Access to quality parks and green spaces is of vital importance for our health and well-being as well as protecting and enhancing the environment. The pandemic has highlighted just how important these spaces are to us but has also shown that not everyone has equal access to them. If we want to address inequality of health, we need to address inequality of access to quality green spaces with sustainable investment, which can be woven into existing strategies to boost public health, learning, skills and formal education alongside action to reduce climate changing emissions; and to restore England’s deteriorating wildlife and natural habitats and people’s lack of contact with nature.
Friends of the Earth have just published a new report England’s green space gap – How to end green space deprivation in England (September 2020). The report uses official data to map the availability of green space for people living in neighbourhoods across England for the first time. Analysis of the data reveals a marked disparity in green space availability, a strong correlation between green space deprivation and ethnicity, and a correlation between green space deprivation and income.
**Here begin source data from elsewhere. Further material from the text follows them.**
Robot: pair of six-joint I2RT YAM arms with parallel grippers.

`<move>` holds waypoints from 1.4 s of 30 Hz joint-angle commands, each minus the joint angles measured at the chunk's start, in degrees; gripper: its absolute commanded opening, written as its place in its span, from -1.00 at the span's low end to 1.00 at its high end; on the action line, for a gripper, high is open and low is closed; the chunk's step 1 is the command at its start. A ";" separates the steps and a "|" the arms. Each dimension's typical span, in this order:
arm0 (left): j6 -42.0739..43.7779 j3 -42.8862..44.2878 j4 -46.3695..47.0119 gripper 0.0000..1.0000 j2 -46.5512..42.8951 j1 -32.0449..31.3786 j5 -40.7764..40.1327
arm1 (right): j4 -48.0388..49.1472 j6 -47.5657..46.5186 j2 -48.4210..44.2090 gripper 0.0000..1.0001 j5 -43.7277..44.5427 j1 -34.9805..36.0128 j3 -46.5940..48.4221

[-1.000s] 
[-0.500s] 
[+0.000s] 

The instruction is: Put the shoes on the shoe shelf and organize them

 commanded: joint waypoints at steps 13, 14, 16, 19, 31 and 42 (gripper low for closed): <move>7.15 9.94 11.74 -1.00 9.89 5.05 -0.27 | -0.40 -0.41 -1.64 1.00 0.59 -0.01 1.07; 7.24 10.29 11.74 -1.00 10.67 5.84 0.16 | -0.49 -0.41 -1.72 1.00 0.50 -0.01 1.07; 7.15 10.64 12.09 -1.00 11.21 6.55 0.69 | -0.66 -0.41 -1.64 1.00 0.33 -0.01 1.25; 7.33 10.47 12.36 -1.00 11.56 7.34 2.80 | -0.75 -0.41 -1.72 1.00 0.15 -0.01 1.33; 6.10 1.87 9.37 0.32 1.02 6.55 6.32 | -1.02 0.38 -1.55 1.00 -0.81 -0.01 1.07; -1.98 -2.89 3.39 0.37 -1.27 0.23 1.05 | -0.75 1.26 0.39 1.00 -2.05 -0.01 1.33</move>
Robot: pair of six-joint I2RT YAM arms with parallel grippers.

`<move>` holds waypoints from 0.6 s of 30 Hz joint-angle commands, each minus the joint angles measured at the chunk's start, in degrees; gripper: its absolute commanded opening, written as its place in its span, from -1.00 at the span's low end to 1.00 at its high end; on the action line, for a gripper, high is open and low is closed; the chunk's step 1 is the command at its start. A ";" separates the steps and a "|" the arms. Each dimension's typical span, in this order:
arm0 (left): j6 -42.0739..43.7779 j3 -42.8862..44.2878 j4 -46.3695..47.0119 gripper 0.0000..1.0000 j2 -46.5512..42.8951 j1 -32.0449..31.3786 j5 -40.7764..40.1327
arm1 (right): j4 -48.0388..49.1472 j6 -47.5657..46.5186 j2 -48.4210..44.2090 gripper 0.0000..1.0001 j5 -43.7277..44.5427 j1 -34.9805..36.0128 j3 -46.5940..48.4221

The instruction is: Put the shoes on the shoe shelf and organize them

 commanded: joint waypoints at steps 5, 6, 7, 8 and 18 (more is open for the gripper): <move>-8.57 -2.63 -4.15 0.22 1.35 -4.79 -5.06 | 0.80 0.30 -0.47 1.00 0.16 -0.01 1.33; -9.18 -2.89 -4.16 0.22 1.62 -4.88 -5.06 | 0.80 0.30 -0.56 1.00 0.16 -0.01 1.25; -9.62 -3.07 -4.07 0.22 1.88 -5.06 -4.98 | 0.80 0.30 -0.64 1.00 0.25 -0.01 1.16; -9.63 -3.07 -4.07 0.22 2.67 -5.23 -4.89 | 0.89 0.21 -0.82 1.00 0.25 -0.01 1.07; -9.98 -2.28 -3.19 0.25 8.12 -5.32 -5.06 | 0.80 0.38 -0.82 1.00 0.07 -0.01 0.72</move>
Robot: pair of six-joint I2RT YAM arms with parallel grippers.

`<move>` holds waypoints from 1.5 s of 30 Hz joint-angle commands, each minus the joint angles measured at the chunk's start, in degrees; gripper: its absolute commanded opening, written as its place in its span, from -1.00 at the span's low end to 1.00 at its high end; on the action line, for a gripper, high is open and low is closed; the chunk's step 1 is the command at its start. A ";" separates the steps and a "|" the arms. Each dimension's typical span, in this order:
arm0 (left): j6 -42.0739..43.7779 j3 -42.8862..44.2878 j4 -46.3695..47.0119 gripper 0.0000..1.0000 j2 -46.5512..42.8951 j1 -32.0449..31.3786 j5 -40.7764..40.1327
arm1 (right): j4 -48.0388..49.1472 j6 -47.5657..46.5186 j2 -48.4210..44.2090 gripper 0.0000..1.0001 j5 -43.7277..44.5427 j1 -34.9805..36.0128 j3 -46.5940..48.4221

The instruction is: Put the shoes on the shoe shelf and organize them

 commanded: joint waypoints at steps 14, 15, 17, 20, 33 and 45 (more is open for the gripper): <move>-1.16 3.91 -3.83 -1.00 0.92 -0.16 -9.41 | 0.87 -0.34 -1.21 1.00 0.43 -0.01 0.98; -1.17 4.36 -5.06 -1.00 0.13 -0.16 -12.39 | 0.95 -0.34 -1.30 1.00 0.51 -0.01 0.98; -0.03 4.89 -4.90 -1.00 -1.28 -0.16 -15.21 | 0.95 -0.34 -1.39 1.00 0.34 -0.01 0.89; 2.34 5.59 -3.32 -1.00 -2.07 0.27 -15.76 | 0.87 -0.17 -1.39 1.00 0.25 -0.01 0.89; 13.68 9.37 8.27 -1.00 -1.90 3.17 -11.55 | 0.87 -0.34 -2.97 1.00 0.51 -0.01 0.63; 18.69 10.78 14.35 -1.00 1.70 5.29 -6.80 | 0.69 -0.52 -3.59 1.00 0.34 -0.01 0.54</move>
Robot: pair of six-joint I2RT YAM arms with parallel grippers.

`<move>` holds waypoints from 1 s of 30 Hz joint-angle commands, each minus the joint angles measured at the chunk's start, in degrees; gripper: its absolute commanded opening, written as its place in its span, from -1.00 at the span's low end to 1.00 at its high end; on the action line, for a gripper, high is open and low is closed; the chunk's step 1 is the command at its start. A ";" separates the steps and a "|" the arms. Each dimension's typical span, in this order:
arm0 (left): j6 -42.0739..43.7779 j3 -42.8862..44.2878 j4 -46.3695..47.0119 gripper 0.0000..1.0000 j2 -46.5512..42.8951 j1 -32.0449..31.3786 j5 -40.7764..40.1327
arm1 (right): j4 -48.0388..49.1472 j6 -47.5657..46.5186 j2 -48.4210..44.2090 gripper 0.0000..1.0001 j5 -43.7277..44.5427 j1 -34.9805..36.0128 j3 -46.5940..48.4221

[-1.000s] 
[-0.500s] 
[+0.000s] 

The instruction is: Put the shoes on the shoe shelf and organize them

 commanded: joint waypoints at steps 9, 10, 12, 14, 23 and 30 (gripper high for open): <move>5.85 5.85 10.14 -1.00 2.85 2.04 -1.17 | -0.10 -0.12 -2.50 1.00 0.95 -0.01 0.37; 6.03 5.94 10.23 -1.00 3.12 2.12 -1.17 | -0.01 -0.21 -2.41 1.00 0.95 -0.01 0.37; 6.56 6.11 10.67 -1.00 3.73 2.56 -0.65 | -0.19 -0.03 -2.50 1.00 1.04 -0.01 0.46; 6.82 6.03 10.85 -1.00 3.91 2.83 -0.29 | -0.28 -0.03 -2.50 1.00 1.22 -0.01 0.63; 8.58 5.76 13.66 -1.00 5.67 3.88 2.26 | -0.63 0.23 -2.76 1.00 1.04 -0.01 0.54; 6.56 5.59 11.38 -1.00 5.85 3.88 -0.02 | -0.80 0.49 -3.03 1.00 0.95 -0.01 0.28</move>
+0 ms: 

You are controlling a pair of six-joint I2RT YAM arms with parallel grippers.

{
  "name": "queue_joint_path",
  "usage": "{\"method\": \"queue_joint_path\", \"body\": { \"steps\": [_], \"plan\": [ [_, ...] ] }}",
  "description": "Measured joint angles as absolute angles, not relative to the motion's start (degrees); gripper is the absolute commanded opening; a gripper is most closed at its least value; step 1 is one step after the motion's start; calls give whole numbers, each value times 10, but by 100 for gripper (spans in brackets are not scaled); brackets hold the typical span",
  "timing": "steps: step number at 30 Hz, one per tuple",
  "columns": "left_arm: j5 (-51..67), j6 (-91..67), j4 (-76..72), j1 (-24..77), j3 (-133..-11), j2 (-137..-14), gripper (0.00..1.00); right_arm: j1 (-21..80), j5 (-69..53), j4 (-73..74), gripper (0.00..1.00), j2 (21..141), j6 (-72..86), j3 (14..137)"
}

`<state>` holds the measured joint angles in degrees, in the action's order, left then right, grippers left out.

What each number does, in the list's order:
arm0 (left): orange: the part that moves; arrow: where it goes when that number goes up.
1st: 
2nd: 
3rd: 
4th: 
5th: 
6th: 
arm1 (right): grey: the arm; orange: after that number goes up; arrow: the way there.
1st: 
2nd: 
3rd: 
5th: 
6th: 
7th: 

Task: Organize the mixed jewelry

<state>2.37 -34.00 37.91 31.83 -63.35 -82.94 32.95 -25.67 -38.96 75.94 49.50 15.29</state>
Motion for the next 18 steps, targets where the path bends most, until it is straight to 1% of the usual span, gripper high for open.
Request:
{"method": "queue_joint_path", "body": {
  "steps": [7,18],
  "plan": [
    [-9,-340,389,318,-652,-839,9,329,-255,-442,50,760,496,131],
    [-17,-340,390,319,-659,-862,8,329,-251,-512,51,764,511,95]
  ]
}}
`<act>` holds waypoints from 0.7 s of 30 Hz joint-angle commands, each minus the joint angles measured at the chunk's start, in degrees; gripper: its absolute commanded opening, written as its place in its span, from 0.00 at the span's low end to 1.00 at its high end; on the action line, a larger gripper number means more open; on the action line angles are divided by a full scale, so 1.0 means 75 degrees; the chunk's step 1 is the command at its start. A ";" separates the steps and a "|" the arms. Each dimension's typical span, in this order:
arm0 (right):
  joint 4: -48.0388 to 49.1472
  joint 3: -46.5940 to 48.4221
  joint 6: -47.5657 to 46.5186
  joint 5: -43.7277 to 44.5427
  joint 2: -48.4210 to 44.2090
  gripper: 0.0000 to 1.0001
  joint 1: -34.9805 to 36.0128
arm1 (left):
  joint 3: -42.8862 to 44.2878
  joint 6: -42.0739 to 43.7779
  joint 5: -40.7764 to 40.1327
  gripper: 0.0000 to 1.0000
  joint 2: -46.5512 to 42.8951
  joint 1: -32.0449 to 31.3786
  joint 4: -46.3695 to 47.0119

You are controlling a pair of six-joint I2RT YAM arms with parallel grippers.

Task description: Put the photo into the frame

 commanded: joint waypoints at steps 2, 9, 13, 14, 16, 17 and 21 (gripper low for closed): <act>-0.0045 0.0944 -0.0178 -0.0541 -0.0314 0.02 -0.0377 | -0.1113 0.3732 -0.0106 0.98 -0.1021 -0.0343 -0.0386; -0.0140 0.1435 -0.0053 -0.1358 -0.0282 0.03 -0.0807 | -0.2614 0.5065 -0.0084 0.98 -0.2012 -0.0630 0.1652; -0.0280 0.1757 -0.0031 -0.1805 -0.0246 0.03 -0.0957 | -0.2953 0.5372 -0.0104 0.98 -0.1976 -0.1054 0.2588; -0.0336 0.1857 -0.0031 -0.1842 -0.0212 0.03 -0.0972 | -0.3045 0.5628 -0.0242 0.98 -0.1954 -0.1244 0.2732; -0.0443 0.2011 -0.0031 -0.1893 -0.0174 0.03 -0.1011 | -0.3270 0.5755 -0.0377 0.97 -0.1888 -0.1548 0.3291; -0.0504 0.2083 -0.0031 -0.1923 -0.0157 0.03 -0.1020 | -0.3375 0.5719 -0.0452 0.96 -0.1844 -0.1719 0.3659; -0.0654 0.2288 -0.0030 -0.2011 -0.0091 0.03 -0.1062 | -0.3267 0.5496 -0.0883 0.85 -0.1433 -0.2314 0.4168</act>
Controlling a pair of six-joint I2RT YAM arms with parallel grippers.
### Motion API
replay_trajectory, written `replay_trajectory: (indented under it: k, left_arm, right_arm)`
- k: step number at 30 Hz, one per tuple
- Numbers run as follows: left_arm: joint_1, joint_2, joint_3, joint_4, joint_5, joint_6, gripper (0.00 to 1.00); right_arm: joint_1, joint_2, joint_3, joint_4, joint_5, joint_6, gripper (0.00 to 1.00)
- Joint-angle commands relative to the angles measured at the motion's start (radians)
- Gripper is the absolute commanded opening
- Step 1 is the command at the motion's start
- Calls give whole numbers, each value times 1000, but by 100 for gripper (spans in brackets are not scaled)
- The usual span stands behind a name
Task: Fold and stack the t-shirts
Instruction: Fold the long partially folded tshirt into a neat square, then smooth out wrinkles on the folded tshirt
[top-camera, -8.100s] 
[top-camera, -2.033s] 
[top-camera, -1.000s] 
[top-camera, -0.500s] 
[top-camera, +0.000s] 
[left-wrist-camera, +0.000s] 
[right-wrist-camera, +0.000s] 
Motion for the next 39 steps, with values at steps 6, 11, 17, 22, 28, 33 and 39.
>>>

The report complements the growing stable of studies on green space provision and the growing wealth of evidence on the substantial health benefits of quality green (and blue) spaces, parks, corridors and neighbourhoods. It makes recommendations to the Government to address the decline of green space and create sustainable provision.
At the same time the charity Ramblers has published a report The grass isn’t greener for everyone: why access to green space matters, which uncovers the sharp disparity between those who have easy access to green space and those who don’t. The report calls on government to guarantee that no one lives more than five minutes’ walk from green space, by requiring national targets for access to nature under the Environment Bill.